• **Directions for this task**: Calculate how many lines in the following records hold the word "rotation", and report that number without comment.

• **Exercise data**:
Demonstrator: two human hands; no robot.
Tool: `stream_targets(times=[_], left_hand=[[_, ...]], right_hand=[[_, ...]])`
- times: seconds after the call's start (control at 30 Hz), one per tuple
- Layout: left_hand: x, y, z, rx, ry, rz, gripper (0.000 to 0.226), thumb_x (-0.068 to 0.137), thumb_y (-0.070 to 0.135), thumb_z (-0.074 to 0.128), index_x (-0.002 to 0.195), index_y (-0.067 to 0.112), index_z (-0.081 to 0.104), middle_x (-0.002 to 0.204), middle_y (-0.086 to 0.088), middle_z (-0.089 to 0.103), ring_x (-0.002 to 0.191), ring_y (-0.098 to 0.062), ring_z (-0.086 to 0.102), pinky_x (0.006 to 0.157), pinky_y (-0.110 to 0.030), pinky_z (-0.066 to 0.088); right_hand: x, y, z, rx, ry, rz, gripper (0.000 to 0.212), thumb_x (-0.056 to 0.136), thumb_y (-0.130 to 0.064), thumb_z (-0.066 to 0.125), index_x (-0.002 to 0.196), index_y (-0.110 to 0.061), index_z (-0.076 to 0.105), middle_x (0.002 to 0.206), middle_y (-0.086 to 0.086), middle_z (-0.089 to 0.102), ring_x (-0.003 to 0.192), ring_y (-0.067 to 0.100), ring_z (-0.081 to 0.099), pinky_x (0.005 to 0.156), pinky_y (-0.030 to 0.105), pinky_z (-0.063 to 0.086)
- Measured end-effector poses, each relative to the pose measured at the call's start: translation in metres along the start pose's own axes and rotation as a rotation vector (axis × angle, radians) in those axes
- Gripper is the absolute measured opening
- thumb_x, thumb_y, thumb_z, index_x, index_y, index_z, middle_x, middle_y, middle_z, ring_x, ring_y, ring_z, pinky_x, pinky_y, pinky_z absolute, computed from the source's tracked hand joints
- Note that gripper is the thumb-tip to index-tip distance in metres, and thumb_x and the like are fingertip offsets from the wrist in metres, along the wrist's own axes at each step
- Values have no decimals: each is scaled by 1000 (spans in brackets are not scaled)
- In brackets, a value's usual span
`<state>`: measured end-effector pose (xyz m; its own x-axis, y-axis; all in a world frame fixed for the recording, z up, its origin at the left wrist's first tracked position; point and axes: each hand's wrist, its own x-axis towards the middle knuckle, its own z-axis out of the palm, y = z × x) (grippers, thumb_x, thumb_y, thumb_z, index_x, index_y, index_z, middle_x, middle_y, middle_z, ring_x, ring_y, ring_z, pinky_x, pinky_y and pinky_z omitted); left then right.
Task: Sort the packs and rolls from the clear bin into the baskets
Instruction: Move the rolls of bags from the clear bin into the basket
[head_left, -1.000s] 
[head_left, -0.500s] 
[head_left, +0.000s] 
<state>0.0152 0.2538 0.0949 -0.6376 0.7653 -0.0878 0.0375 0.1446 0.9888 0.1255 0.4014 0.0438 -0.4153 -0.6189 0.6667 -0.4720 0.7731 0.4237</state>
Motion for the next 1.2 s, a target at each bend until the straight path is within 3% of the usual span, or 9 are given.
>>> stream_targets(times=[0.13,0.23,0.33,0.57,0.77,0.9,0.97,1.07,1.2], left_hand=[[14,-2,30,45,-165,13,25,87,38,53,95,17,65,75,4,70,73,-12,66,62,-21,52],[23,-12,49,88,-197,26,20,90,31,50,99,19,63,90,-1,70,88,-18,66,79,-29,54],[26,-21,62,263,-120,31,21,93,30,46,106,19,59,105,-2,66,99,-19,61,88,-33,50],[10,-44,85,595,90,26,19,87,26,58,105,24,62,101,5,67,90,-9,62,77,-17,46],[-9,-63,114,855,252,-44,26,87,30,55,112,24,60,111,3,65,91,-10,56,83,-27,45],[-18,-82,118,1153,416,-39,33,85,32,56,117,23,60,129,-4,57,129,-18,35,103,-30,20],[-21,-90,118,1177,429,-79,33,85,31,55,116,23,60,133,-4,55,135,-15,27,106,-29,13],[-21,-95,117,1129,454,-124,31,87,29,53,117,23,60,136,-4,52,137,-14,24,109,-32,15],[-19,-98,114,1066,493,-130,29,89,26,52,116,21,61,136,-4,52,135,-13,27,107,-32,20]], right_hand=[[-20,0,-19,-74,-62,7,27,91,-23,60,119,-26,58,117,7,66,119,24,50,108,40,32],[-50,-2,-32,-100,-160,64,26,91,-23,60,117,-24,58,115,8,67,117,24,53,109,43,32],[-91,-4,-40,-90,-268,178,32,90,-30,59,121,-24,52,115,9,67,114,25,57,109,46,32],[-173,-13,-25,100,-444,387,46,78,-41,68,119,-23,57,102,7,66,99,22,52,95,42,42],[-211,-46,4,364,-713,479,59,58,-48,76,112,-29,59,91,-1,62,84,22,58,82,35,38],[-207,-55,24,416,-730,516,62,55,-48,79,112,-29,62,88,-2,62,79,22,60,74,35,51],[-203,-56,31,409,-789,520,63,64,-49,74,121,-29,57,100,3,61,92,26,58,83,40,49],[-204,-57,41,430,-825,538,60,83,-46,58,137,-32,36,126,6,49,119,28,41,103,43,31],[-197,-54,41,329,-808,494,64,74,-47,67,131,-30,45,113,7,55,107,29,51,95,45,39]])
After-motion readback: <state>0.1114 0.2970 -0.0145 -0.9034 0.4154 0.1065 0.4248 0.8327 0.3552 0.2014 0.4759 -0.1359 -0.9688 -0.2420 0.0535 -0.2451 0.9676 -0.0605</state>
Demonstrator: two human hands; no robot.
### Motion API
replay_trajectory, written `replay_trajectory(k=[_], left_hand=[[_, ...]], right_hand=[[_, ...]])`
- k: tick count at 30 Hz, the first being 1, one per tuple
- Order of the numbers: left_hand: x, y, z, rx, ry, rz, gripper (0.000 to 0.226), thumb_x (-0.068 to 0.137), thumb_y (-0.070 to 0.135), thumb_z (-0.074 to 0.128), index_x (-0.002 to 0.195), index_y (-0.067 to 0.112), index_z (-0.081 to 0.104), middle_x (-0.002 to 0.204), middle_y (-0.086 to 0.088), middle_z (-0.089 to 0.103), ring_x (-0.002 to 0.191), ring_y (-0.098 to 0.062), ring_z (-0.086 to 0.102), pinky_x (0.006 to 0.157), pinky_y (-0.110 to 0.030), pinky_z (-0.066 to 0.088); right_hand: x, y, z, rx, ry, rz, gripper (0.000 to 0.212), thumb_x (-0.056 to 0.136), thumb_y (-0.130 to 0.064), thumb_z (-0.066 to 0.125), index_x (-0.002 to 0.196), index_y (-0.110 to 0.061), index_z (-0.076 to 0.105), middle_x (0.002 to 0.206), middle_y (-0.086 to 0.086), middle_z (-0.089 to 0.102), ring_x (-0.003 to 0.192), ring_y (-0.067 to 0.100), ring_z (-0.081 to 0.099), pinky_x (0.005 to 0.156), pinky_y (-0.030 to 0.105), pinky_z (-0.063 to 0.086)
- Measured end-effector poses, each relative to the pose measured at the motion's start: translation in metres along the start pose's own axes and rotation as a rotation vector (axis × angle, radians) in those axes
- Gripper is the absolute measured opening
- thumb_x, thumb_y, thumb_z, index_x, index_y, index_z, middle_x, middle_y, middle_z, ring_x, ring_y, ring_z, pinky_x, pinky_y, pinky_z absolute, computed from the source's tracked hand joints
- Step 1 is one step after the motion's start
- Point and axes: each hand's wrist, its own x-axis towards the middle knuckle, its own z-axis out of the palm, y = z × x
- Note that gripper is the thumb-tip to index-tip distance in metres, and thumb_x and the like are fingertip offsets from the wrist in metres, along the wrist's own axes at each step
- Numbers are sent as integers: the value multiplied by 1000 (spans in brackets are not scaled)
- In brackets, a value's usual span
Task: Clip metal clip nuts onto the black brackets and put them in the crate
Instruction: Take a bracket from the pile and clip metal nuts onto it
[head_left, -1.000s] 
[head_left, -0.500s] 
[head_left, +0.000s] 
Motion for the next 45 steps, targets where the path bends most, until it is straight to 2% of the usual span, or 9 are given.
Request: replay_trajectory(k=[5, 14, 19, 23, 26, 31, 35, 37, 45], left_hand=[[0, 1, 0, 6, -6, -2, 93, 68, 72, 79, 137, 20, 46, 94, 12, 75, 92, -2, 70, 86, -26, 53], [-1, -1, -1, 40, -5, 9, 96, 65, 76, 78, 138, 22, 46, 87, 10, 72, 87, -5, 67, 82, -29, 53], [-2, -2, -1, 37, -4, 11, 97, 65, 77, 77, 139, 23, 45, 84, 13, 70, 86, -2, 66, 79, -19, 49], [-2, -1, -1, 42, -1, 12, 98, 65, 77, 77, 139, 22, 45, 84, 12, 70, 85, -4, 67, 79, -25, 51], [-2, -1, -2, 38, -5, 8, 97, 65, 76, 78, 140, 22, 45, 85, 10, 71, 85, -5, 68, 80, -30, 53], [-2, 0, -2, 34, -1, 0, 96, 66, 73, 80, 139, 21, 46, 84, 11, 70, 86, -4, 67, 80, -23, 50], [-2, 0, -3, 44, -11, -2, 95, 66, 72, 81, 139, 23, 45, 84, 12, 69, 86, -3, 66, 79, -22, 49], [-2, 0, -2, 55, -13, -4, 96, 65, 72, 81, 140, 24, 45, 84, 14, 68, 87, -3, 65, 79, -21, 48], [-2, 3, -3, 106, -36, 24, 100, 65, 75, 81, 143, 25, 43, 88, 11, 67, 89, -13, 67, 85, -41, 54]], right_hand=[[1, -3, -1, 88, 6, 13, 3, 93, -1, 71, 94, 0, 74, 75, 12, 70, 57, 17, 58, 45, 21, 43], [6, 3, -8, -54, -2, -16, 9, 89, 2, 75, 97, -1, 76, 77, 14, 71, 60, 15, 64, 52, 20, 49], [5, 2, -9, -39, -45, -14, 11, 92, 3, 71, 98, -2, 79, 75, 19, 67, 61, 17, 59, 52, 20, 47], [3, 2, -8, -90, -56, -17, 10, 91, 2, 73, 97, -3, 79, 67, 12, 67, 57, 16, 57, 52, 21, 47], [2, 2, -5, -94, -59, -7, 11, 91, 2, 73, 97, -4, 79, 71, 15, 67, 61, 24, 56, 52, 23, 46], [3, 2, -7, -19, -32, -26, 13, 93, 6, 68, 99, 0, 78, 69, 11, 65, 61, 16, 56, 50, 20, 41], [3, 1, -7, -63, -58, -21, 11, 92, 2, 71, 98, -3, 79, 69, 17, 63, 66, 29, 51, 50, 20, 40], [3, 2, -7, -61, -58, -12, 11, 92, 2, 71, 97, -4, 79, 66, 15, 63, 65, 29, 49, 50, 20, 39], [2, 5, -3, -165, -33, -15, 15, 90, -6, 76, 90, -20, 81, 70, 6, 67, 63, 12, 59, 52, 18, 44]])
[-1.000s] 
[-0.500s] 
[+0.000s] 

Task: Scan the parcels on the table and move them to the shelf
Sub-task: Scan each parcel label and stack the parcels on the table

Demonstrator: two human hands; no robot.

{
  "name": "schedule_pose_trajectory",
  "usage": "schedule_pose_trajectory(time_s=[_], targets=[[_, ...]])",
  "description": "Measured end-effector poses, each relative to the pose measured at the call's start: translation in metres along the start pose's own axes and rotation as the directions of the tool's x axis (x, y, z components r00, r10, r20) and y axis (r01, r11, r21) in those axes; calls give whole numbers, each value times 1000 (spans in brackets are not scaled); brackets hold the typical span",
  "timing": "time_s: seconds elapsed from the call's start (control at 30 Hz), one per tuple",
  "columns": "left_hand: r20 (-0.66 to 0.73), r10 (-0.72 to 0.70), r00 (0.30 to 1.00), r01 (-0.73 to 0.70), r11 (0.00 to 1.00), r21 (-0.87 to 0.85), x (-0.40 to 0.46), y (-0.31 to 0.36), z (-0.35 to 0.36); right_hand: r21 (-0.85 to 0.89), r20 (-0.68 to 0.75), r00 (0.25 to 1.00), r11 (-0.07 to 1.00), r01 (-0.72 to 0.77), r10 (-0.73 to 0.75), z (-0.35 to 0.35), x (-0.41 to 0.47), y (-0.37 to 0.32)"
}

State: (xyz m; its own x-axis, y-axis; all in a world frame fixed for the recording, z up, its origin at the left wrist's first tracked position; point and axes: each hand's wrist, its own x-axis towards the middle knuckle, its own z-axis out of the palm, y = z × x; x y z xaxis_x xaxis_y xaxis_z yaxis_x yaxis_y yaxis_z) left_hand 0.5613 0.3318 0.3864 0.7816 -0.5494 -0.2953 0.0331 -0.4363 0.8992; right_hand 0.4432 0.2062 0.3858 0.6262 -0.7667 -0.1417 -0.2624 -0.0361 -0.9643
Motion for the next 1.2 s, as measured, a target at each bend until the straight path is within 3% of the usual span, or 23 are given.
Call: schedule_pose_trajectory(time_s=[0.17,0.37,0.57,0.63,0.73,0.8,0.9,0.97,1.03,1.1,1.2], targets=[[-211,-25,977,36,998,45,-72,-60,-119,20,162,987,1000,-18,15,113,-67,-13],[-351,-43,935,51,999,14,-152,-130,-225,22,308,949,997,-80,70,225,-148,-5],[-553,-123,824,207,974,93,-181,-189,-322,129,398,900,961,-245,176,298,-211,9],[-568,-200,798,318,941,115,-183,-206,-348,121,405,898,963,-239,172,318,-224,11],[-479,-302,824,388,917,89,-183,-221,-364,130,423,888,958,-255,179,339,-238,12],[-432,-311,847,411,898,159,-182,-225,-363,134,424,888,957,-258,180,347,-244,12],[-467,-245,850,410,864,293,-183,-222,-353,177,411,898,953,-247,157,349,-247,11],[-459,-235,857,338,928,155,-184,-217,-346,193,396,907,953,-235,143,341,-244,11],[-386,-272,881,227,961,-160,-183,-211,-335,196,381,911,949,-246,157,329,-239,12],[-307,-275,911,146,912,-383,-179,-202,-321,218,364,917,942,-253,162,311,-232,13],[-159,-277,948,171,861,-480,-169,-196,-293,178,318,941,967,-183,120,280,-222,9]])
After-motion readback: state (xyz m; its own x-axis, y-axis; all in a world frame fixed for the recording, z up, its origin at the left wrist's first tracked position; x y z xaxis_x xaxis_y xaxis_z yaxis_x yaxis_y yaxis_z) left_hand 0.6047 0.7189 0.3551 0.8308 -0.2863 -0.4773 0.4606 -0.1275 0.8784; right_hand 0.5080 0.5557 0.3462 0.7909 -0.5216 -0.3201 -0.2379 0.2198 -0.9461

• **Finished exercise**: 3